= TASK DESCRIPTION =
Filter the listing and keep only the lines with the word "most".

*** Opening of DATA LISTING ***

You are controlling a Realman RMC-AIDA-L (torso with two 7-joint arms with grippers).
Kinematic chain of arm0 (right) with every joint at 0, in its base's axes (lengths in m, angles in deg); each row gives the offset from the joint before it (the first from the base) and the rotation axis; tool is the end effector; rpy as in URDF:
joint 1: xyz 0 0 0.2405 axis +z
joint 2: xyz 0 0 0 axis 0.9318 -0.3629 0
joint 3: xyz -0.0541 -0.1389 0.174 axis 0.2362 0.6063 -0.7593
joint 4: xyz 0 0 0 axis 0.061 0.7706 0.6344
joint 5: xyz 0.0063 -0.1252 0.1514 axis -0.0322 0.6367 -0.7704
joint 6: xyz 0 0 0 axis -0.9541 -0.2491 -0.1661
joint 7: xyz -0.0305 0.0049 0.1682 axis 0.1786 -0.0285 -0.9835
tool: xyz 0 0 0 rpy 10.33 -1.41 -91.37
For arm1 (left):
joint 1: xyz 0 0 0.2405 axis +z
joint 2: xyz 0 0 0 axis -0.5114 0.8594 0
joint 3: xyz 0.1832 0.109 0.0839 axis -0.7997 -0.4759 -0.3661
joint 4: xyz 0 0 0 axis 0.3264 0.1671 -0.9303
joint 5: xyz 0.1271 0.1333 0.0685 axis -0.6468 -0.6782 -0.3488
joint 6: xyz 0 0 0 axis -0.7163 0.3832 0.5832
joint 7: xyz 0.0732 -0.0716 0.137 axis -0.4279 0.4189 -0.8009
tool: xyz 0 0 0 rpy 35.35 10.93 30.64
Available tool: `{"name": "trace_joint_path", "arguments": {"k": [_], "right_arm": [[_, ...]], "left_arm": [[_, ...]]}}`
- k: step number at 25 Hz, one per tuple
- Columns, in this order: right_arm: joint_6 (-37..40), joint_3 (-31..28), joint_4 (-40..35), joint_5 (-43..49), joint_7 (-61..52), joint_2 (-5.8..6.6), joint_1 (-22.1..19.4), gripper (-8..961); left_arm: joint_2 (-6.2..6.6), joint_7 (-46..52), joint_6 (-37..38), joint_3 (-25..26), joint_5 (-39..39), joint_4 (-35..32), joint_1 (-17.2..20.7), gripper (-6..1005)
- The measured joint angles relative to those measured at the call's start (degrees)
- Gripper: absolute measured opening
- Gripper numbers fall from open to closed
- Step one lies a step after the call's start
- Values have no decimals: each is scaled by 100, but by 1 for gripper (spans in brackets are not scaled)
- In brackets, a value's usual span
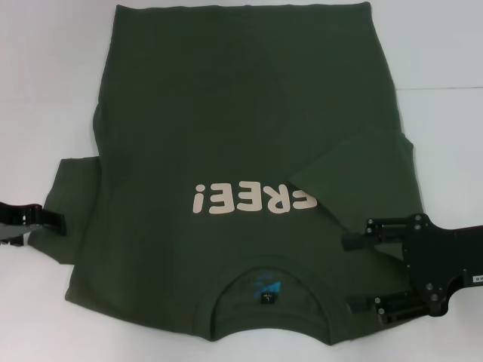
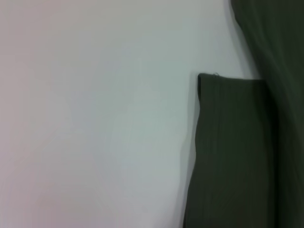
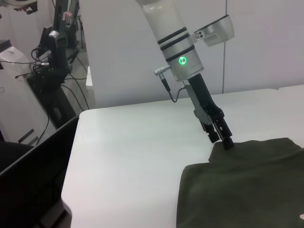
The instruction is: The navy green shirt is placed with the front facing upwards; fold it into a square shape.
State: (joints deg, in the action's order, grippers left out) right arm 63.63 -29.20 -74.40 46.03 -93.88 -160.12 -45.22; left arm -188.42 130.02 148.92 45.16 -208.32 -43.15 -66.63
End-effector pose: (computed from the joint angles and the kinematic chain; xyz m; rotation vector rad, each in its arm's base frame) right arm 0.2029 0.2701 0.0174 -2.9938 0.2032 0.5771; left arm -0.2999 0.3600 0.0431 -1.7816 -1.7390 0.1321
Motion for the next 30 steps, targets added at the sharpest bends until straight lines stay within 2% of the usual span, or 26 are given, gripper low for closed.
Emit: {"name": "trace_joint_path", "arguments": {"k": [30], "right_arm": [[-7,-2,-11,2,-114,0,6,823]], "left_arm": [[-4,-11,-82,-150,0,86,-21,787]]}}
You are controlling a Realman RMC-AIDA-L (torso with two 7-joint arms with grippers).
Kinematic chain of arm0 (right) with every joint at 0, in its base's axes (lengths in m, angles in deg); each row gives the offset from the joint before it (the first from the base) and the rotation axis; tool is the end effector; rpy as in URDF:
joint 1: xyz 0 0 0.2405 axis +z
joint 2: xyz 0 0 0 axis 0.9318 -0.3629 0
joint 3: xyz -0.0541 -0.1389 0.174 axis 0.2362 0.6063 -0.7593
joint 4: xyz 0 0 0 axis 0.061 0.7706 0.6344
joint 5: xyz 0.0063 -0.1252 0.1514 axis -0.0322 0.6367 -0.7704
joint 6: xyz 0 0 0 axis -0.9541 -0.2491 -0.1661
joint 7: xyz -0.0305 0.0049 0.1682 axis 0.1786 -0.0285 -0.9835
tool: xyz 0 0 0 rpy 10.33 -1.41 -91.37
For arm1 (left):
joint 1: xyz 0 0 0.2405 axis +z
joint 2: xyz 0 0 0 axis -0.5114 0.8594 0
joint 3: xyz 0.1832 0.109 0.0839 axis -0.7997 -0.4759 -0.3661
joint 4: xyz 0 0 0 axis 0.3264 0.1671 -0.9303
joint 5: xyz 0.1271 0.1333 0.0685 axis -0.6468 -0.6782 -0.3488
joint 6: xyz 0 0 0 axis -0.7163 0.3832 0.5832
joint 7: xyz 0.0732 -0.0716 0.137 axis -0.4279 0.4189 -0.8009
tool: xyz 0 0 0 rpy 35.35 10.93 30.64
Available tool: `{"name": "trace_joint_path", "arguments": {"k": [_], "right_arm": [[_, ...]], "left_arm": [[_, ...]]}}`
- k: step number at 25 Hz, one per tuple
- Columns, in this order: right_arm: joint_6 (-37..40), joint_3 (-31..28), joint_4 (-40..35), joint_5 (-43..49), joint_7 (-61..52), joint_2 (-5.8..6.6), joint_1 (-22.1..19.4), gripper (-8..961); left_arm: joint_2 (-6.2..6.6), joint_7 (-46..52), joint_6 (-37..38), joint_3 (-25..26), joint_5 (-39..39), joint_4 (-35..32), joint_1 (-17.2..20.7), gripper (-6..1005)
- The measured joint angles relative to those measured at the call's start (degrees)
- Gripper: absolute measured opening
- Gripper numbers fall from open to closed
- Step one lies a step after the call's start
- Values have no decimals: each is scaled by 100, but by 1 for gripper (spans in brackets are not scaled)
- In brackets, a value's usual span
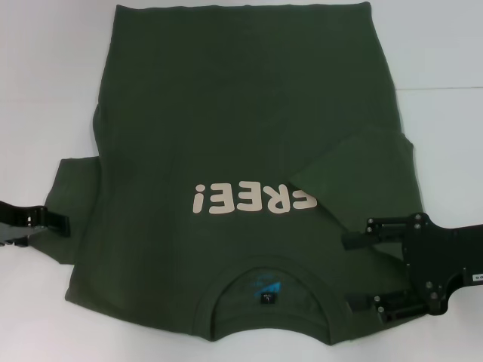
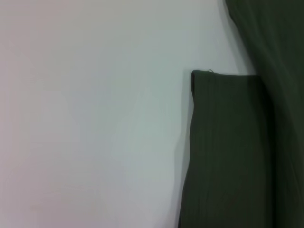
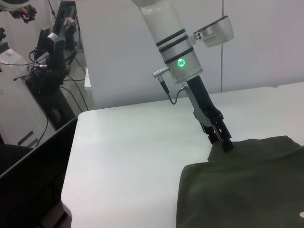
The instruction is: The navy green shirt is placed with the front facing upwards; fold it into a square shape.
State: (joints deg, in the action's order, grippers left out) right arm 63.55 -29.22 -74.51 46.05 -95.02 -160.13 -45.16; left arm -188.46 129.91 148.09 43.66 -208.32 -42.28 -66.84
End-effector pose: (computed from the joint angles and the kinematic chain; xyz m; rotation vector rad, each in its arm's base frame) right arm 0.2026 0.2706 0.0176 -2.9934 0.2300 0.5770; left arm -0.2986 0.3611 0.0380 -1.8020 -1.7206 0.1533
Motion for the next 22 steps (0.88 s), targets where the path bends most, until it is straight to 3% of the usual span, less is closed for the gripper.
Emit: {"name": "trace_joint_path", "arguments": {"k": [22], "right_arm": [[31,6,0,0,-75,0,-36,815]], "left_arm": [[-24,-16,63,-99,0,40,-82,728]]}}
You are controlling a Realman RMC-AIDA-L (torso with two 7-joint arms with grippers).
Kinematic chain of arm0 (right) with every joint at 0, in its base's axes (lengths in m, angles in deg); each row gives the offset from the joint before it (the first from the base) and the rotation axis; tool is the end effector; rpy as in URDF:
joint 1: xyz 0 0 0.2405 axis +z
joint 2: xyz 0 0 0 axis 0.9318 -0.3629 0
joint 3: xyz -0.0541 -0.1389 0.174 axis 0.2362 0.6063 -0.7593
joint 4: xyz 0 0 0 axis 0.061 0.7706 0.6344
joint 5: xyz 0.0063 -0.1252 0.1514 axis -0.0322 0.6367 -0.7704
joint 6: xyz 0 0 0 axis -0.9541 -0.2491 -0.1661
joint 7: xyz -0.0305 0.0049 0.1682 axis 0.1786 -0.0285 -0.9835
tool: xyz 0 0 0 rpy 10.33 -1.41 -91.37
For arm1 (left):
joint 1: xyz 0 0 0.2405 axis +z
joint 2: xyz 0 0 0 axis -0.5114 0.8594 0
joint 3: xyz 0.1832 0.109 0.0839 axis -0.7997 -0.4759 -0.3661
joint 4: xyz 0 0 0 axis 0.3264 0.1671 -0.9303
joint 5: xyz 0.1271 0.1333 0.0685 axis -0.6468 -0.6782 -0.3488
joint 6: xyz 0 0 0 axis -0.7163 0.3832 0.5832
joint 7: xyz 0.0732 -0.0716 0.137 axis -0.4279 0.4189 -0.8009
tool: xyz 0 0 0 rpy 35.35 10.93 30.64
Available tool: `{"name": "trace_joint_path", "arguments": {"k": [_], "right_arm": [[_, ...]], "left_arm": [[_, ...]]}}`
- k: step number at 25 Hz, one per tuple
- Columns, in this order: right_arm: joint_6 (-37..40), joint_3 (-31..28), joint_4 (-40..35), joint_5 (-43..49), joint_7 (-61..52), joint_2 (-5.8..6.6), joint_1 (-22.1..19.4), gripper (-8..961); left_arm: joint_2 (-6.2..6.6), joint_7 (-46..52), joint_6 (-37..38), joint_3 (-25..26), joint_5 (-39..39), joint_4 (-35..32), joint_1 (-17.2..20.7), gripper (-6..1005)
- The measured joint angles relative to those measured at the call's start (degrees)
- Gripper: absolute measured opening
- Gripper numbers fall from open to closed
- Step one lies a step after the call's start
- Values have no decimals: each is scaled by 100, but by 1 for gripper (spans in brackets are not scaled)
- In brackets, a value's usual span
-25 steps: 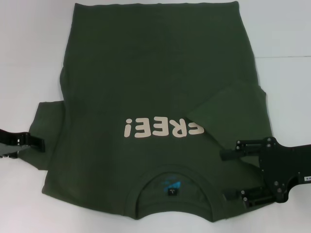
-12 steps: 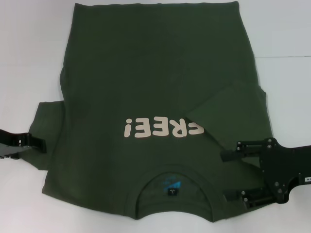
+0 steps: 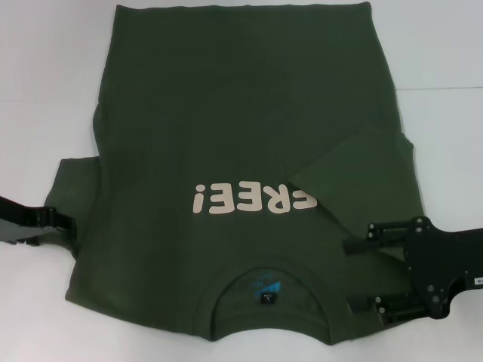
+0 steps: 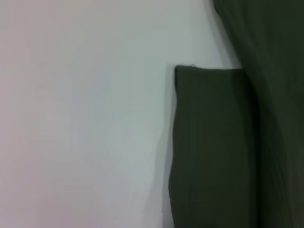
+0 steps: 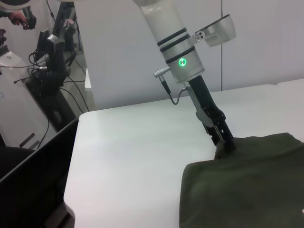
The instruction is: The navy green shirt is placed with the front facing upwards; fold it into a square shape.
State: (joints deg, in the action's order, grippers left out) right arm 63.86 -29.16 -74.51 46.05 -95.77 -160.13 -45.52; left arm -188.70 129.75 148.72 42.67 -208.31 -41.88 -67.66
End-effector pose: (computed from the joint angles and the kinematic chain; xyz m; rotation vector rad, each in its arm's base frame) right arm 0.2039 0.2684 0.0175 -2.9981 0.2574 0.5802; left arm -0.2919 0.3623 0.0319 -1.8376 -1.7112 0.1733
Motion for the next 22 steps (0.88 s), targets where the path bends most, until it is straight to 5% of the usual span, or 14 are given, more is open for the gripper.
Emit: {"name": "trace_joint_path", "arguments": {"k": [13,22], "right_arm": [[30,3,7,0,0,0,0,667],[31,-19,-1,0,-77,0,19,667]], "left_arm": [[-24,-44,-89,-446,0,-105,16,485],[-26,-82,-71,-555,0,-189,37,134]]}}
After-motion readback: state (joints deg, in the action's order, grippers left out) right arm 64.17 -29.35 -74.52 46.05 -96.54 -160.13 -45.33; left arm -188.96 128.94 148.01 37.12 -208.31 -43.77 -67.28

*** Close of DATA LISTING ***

= RESULT BELOW =
Motion for the next 22 steps (0.88 s), targets where the path bends most, until it is straight to 3% of the usual span, less is closed for the gripper.
Motion for the next 22 steps (0.88 s), targets where the path bends most, until it is straight to 5% of the usual span, or 14 are given, more is open for the gripper.

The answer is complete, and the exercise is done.